Write out, word for word, the part of the listing below that opens with the line containing "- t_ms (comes" and closes with the line containing "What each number", keeping both of those lines and adding no others.

________________________________________

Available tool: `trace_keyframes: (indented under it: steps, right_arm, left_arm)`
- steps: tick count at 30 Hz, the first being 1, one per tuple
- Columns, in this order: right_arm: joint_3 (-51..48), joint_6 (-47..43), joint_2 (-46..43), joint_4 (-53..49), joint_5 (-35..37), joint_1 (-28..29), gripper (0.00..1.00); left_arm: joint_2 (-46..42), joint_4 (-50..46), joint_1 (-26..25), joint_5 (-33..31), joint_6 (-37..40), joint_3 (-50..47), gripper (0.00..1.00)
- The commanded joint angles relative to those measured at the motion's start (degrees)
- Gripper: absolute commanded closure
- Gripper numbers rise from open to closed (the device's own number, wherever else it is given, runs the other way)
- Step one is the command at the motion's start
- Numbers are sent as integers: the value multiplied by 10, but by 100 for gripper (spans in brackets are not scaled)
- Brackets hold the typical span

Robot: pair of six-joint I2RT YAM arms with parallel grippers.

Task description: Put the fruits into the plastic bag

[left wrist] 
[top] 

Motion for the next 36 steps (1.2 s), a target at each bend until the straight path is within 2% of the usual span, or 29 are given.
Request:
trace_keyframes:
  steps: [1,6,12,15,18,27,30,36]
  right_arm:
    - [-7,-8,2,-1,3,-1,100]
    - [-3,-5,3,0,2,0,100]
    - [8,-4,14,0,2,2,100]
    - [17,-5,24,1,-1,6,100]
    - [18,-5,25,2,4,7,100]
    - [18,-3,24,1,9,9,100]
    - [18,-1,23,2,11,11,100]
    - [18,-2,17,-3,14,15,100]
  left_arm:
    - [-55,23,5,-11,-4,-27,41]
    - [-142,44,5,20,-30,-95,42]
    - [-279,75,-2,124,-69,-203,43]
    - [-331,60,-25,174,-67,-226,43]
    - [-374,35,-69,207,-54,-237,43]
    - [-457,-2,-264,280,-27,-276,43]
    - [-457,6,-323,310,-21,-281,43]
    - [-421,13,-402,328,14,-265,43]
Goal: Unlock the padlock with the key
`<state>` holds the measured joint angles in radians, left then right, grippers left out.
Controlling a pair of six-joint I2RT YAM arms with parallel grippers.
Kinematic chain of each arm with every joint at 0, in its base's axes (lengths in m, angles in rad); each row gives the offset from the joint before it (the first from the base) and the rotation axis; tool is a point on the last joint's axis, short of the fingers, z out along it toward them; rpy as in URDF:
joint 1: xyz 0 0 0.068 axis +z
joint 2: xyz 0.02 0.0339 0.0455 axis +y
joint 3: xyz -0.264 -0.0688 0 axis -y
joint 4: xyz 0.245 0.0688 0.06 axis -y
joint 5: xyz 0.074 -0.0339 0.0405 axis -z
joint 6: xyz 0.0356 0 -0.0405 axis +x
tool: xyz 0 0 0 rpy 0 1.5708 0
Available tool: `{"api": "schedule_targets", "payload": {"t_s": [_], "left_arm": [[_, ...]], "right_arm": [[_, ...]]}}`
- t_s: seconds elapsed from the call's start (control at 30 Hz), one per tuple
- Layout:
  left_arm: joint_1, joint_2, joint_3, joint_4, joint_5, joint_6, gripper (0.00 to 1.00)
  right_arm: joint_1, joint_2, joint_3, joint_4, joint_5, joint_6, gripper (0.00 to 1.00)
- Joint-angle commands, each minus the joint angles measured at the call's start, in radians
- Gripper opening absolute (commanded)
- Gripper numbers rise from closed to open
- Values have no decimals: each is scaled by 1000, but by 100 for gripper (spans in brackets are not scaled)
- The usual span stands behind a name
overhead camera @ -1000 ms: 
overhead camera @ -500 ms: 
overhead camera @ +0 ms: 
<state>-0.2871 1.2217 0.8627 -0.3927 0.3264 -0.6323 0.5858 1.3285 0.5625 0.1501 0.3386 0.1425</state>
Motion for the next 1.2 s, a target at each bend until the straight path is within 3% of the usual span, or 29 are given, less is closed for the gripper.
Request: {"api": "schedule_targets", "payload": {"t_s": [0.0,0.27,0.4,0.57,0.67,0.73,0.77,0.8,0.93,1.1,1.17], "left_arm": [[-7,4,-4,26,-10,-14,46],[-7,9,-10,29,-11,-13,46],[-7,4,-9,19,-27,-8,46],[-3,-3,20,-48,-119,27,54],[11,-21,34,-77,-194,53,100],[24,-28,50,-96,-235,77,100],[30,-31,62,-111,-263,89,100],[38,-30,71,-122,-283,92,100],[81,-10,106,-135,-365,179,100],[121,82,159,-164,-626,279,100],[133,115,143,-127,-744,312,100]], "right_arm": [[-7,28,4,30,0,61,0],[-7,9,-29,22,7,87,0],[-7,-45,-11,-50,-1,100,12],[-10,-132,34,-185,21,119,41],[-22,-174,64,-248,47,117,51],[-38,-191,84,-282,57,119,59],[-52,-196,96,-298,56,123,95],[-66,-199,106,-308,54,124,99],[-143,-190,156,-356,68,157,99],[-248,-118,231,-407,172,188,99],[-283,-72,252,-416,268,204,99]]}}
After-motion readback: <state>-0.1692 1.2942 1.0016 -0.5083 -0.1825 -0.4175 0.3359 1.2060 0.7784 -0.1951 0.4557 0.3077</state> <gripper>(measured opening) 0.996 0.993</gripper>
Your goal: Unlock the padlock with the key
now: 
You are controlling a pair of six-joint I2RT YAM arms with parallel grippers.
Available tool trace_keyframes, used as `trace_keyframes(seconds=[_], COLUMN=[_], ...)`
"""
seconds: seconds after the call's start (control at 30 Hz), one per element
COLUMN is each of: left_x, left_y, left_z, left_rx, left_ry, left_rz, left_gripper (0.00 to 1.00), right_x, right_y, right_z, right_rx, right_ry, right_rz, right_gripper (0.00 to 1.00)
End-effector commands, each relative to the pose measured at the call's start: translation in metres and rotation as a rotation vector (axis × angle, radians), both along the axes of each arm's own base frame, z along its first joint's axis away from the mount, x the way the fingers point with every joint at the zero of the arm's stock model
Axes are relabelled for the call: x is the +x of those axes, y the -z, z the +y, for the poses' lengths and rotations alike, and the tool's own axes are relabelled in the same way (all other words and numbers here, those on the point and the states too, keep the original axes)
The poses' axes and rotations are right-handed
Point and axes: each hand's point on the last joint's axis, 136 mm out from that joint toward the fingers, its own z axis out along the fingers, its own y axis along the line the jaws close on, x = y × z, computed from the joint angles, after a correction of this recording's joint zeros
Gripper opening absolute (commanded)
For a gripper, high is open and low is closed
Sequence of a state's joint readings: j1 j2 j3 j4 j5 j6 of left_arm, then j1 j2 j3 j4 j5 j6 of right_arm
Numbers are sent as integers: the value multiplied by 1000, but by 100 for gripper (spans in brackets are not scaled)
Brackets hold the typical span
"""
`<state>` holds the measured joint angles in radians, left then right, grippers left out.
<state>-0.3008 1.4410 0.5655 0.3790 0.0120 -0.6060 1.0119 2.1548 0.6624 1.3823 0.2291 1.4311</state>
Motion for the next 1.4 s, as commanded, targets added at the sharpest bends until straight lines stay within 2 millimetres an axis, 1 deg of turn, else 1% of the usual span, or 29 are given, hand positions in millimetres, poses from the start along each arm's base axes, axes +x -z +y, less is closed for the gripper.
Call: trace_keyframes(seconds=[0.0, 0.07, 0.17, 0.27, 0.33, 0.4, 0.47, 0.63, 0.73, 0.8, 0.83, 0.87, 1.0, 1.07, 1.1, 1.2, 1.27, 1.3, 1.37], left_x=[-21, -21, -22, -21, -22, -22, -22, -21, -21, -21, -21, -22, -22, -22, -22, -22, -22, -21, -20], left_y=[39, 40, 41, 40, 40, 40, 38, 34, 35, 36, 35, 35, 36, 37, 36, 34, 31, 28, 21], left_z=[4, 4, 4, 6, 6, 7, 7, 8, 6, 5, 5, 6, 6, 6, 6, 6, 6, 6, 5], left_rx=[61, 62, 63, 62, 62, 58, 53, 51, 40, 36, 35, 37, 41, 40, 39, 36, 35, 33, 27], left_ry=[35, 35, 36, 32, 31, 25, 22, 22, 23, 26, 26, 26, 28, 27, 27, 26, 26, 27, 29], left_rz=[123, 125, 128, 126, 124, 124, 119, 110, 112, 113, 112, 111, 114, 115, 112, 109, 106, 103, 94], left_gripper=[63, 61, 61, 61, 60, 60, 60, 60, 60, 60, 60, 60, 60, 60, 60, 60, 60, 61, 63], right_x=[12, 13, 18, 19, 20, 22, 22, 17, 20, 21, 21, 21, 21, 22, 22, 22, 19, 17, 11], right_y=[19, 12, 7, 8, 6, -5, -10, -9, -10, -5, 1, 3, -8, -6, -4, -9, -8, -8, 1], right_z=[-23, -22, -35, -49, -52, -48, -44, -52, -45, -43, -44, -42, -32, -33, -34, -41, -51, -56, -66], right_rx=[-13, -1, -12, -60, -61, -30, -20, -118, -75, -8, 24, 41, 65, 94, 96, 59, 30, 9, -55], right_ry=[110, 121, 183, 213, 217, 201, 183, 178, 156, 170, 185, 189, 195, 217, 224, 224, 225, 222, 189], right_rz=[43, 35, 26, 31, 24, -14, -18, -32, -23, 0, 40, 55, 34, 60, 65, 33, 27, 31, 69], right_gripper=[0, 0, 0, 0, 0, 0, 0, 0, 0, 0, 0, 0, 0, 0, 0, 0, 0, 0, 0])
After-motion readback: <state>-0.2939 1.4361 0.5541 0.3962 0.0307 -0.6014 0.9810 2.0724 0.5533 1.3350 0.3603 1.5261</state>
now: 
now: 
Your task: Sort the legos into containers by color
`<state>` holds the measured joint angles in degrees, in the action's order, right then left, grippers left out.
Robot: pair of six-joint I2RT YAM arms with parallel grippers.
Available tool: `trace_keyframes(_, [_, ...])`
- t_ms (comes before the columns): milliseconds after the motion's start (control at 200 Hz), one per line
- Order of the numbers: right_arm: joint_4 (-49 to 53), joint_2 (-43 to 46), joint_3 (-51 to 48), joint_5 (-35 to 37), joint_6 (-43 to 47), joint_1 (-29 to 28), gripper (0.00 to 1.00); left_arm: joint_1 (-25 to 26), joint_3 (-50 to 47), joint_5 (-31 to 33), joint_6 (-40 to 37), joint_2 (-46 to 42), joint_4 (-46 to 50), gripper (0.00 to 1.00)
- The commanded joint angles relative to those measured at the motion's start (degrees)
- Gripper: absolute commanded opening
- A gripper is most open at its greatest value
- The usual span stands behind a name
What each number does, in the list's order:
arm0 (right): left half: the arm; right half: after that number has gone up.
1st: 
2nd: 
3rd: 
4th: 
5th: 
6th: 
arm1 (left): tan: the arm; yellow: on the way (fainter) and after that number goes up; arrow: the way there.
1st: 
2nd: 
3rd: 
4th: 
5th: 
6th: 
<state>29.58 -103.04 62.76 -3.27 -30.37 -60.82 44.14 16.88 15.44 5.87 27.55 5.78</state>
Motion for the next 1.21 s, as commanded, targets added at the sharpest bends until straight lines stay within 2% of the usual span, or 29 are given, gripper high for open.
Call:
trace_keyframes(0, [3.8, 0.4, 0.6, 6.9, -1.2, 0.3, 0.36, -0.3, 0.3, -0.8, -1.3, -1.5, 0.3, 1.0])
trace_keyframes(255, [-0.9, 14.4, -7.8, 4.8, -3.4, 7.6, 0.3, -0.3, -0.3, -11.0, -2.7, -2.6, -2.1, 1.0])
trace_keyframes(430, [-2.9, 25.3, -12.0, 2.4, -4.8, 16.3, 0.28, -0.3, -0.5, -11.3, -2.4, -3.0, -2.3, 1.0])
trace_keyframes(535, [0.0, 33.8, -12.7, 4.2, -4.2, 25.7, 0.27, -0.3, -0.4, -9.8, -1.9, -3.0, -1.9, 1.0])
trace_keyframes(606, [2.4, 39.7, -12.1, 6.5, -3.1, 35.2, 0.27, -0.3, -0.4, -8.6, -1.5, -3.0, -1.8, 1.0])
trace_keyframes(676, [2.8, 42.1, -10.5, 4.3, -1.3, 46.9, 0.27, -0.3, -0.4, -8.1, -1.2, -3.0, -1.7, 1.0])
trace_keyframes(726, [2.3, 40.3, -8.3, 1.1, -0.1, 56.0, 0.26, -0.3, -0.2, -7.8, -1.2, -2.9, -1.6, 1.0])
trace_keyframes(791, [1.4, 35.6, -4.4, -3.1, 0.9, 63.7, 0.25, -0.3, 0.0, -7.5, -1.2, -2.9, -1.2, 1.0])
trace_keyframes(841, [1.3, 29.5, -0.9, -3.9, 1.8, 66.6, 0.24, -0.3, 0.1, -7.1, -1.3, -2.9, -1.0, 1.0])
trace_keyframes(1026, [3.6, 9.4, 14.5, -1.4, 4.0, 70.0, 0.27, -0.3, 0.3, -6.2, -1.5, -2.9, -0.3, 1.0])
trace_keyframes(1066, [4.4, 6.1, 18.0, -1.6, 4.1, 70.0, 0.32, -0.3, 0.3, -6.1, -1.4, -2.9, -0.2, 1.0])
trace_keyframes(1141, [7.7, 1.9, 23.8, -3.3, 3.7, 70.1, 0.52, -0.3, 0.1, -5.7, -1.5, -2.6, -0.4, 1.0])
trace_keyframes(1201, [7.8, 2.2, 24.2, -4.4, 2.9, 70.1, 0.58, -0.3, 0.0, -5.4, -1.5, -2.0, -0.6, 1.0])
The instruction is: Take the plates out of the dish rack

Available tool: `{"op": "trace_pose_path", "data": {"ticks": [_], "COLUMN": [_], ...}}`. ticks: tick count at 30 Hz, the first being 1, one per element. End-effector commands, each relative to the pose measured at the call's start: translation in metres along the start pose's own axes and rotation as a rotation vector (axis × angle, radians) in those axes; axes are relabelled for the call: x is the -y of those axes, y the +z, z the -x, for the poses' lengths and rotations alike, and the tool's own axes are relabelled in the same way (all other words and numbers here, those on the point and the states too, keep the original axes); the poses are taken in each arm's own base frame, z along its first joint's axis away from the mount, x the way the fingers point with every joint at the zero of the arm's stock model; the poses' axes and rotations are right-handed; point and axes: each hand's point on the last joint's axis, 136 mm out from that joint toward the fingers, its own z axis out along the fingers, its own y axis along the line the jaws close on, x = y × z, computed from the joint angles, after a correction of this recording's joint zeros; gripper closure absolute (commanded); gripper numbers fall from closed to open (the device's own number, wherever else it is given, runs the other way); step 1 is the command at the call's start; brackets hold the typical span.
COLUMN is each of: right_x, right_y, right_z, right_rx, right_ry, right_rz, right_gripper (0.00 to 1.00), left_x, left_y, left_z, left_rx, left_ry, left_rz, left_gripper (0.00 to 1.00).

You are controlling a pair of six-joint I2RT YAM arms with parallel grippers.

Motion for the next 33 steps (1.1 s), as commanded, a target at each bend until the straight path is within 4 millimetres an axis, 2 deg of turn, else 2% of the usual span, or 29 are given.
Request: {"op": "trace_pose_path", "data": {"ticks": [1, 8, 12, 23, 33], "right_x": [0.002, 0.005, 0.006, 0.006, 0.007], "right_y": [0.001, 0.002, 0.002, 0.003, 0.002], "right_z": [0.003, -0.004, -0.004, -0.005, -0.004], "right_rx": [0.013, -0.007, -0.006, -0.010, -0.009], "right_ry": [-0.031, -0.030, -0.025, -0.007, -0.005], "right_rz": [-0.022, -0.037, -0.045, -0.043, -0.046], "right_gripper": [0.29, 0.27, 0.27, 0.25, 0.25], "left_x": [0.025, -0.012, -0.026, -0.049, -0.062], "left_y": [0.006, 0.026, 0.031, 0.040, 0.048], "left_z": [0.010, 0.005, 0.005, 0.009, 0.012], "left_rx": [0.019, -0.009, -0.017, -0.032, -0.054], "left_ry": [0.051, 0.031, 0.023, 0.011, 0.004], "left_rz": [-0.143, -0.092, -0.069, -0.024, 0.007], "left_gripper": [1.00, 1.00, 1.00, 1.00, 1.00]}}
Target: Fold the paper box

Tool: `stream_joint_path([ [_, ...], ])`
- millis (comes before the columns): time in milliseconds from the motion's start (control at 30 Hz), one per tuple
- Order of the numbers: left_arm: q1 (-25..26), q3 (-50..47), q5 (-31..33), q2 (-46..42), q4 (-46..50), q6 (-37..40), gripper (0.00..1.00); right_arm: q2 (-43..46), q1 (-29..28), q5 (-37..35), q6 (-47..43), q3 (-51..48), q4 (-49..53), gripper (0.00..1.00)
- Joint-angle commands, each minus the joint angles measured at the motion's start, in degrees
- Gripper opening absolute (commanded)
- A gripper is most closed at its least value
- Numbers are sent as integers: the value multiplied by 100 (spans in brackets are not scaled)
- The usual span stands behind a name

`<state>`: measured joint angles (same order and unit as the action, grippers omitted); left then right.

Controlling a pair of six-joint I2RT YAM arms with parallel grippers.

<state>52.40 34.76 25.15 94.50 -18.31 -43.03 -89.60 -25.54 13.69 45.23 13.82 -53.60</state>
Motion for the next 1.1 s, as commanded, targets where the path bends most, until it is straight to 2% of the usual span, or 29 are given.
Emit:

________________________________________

■ **Result below**
- t_ms (comes before the columns): milliseconds after the motion's start (control at 200 Hz), one per line
- Order of the numbers: right_arm: joint_4 (-49 to 53), joint_2 (-43 to 46), joint_3 (-51 to 48), joint_5 (-35 to 37), joint_6 (-43 to 47), joint_1 (-29 to 28), gripper (0.00 to 1.00); left_arm: joint_1 (-25 to 26), joint_3 (-50 to 47), joint_5 (-31 to 33), joint_6 (-40 to 37), joint_2 (-46 to 42), joint_4 (-46 to 50), gripper (0.00 to 1.00)
- The commanded joint angles relative to those measured at the motion's start (degrees)
- Gripper: absolute commanded opening
- A gripper is most open at its greatest value
- The usual span stands behind a name
What each number does, in the list's order:

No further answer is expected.